Dataset extract section start

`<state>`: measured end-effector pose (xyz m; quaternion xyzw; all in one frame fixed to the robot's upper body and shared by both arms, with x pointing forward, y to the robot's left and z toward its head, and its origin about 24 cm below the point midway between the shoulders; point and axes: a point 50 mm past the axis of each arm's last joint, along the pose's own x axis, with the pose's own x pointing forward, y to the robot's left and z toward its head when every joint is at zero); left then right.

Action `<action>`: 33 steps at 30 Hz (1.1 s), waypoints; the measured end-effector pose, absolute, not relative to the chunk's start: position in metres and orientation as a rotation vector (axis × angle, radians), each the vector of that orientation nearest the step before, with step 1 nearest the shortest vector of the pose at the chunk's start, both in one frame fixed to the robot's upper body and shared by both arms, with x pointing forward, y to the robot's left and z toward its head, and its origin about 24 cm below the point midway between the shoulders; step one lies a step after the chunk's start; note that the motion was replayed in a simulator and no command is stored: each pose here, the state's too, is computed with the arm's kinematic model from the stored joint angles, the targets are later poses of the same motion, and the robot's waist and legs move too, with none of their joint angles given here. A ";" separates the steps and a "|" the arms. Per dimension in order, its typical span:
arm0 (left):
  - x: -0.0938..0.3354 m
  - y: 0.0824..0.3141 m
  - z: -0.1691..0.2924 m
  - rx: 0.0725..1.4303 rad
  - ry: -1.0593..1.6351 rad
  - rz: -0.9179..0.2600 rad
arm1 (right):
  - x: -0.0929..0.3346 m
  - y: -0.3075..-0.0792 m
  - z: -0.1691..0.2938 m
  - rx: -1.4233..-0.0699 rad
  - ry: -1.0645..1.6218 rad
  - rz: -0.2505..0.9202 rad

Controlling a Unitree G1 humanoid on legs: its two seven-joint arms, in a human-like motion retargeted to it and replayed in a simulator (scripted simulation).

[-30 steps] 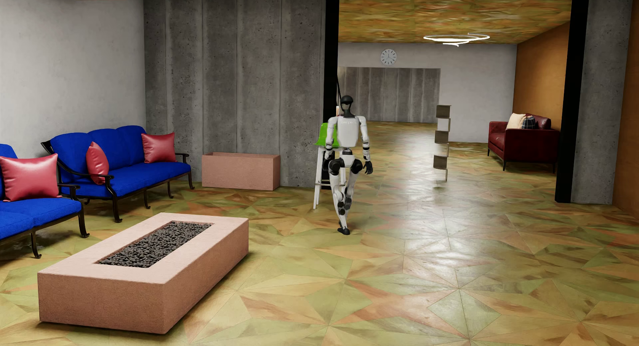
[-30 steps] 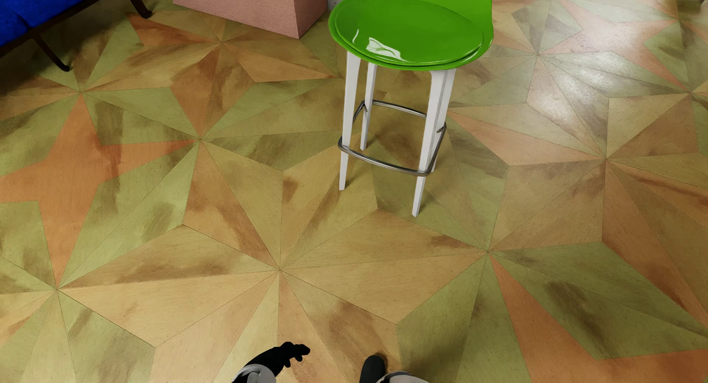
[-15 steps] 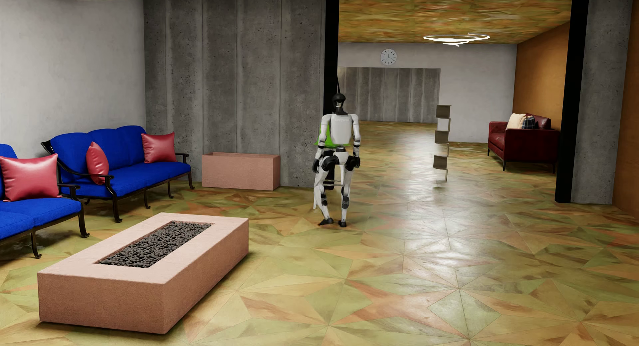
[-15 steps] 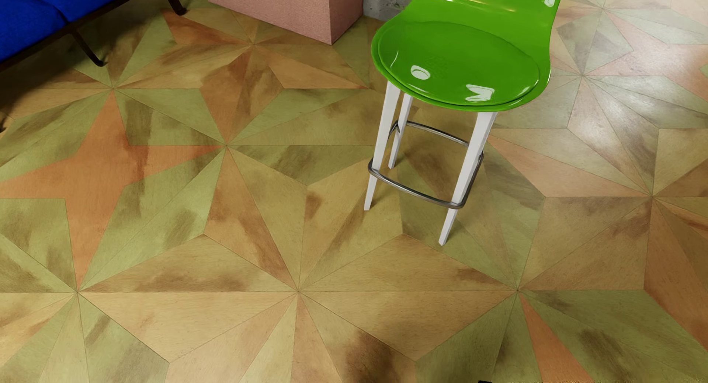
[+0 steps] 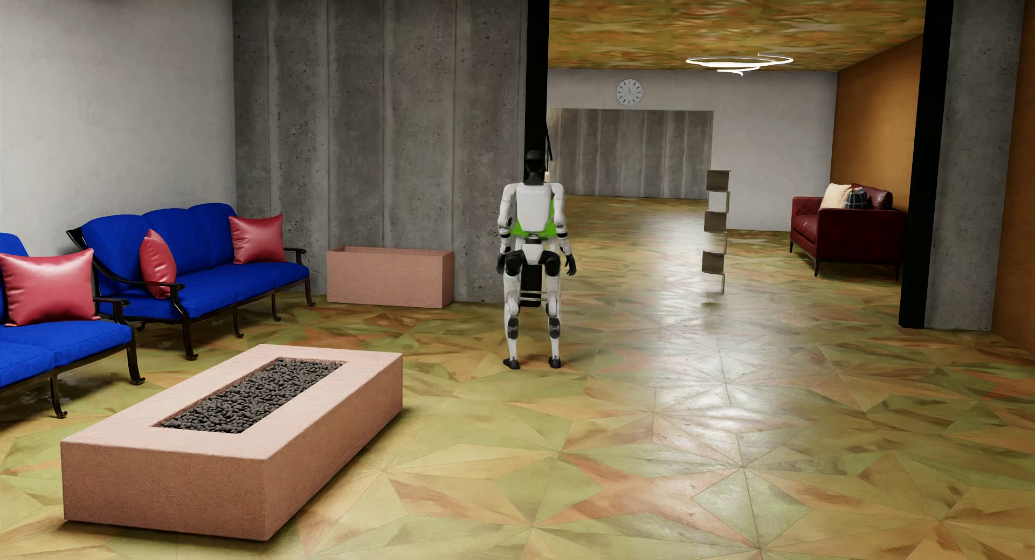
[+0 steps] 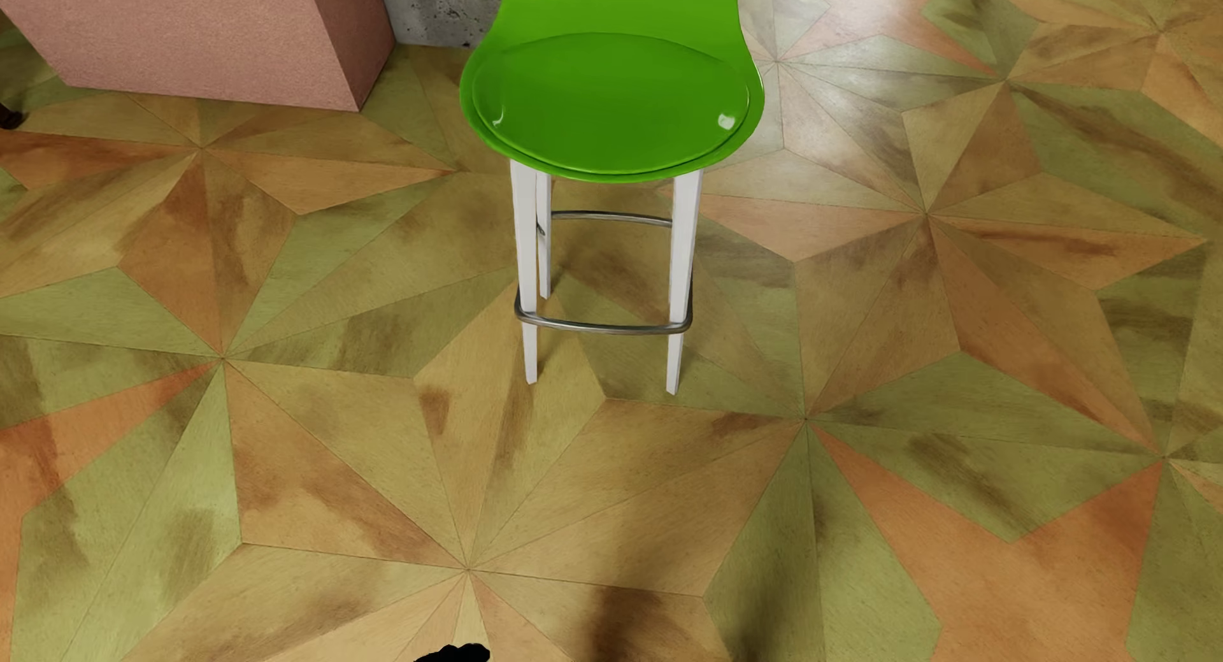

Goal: Move towards the stool

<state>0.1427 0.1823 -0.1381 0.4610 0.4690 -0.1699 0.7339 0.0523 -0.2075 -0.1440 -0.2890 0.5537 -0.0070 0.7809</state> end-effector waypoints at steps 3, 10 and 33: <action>0.159 0.194 -0.132 1.079 1.011 -0.372 | 0.049 -0.209 -0.143 -0.578 1.201 -0.074; 0.195 0.208 -0.117 1.251 0.942 -0.385 | 0.033 -0.224 -0.145 -0.631 1.264 -0.045; 0.131 0.173 -0.145 1.113 1.040 -0.404 | 0.079 -0.187 -0.146 -0.701 1.117 0.139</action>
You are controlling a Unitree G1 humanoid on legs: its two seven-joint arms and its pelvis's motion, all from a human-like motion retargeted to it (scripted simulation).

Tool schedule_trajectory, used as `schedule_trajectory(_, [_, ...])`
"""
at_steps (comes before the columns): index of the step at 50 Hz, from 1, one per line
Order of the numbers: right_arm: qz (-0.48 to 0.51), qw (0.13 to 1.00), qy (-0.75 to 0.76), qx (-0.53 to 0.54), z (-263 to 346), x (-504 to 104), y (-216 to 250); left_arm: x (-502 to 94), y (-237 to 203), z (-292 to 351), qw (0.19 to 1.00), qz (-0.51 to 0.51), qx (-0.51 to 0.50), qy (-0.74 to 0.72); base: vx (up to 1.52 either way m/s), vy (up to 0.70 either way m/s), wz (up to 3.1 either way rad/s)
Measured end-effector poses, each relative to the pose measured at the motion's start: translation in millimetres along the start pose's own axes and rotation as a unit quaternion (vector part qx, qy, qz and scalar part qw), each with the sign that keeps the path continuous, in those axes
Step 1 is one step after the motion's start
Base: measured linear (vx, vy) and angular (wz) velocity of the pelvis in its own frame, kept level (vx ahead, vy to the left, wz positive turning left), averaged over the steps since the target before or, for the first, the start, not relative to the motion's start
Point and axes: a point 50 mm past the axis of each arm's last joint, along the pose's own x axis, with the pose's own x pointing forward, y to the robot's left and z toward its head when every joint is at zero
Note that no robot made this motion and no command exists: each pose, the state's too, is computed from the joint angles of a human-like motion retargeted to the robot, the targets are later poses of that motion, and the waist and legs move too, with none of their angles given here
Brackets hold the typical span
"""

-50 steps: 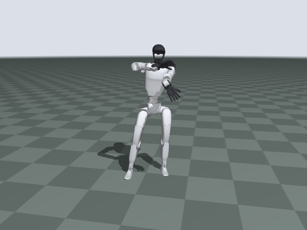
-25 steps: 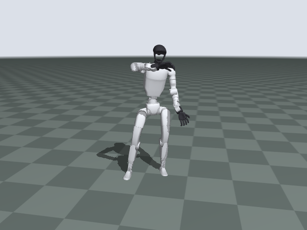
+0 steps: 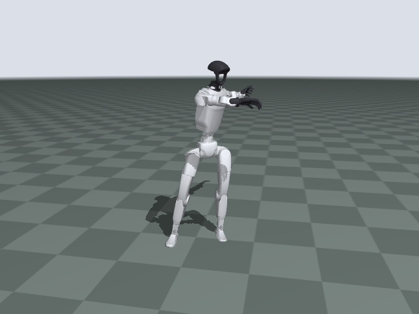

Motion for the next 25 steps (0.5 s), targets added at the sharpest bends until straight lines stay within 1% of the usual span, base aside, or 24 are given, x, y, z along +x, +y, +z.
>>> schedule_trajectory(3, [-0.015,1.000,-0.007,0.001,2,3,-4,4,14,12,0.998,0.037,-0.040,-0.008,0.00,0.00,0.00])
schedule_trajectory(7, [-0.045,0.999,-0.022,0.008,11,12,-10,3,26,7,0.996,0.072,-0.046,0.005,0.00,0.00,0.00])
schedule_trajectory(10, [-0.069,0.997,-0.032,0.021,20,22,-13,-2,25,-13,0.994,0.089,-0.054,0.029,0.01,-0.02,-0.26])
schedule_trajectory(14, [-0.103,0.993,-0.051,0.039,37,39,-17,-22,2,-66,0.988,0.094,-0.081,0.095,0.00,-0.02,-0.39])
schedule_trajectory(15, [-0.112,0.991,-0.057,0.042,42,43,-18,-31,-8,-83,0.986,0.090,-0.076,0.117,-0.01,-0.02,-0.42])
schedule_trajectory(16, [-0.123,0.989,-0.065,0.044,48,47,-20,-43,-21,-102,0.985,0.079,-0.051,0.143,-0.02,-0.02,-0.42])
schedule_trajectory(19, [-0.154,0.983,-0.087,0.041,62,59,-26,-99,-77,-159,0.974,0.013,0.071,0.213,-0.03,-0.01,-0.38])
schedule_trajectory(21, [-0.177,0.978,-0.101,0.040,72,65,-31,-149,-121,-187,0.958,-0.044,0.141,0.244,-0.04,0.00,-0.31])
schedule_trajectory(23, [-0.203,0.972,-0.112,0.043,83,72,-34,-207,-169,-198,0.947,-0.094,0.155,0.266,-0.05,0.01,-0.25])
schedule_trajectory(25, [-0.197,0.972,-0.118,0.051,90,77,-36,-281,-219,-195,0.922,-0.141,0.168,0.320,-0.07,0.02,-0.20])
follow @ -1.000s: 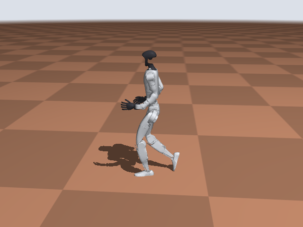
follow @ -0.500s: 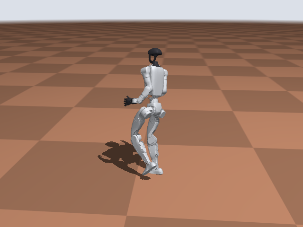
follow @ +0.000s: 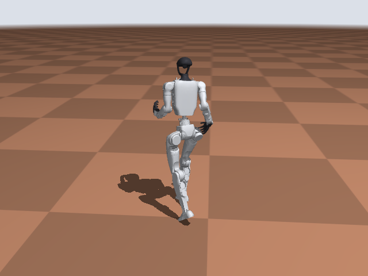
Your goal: Walk run
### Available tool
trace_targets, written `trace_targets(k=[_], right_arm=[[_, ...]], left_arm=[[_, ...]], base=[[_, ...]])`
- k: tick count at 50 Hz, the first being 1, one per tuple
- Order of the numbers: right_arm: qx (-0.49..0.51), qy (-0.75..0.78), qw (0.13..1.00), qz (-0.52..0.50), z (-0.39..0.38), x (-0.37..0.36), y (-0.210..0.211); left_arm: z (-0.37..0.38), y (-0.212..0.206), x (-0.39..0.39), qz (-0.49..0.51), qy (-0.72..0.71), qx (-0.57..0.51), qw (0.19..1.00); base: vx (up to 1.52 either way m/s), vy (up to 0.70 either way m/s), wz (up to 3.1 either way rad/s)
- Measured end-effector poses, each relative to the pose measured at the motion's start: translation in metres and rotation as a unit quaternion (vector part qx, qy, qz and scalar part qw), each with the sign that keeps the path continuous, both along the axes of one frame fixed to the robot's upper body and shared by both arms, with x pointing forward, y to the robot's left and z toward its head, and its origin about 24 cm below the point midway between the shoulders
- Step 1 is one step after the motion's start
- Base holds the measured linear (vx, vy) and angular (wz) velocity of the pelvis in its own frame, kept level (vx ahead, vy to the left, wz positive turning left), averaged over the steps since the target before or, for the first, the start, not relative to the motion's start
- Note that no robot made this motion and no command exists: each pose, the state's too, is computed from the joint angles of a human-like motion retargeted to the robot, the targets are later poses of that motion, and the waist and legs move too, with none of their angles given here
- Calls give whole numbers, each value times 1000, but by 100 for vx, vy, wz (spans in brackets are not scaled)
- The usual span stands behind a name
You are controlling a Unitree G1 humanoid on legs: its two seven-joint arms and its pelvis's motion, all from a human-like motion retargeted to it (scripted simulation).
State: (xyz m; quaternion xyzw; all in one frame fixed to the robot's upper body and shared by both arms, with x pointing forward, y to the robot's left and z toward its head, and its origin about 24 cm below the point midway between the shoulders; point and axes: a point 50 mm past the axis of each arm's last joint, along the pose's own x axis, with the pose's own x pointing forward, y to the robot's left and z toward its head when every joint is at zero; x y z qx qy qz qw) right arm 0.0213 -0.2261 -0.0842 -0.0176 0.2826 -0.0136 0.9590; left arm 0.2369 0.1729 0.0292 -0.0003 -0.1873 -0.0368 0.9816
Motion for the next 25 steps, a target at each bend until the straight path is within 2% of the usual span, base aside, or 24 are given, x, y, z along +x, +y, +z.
trace_targets(k=[5, 7, 10, 12, 15, 20, 25], right_arm=[[-55, -132, 988, -50, 28, 55, -8], [-75, -201, 974, -69, 46, 90, -8], [-100, -285, 949, -90, 70, 124, -3], [-86, -356, 923, -120, 88, 147, -13], [-10, -430, 901, -59, 115, 185, -3], [-33, -470, 882, -23, 139, 185, -17], [-105, -410, 905, -43, 120, 157, -19]], left_arm=[[-5, 4, -14, -20, 22, 40, 999], [-13, 6, -18, -30, 42, 67, 996], [-55, 8, -57, -49, 138, 99, 984], [-90, 0, -88, -71, 227, 92, 967], [-117, -4, -131, -37, 303, 13, 952], [-131, 8, -178, 22, 371, 0, 928], [-121, 16, -153, 70, 332, -3, 941]], base=[[162, -27, -93], [145, 31, -171], [250, -31, -97], [184, -41, 4], [181, 1, -165], [196, -25, -80], [206, -4, -6]])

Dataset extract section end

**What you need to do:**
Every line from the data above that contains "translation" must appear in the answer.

**Task response:**
Measured end-effector poses, each relative to the pose measured at the motion's start: translation in millimetres along the start pose's own axes and rotation as a unit quaternion (vector part qx, qy, qz and scalar part qw), each with the sign that keeps the path continuous, in those axes
- Measured end-effector poses, each relative to the pose measured at the motion's start: translation in metres and rotation as a unit quaternion (vector part qx, qy, qz and scalar part qw), each with the sign that keeps the path continuous, both along the axes of one frame fixed to the robot's upper body and shared by both arms, with x pointing forward, y to the robot's left and z toward its head, and its origin about 24 cm below the point midway between the shoulders

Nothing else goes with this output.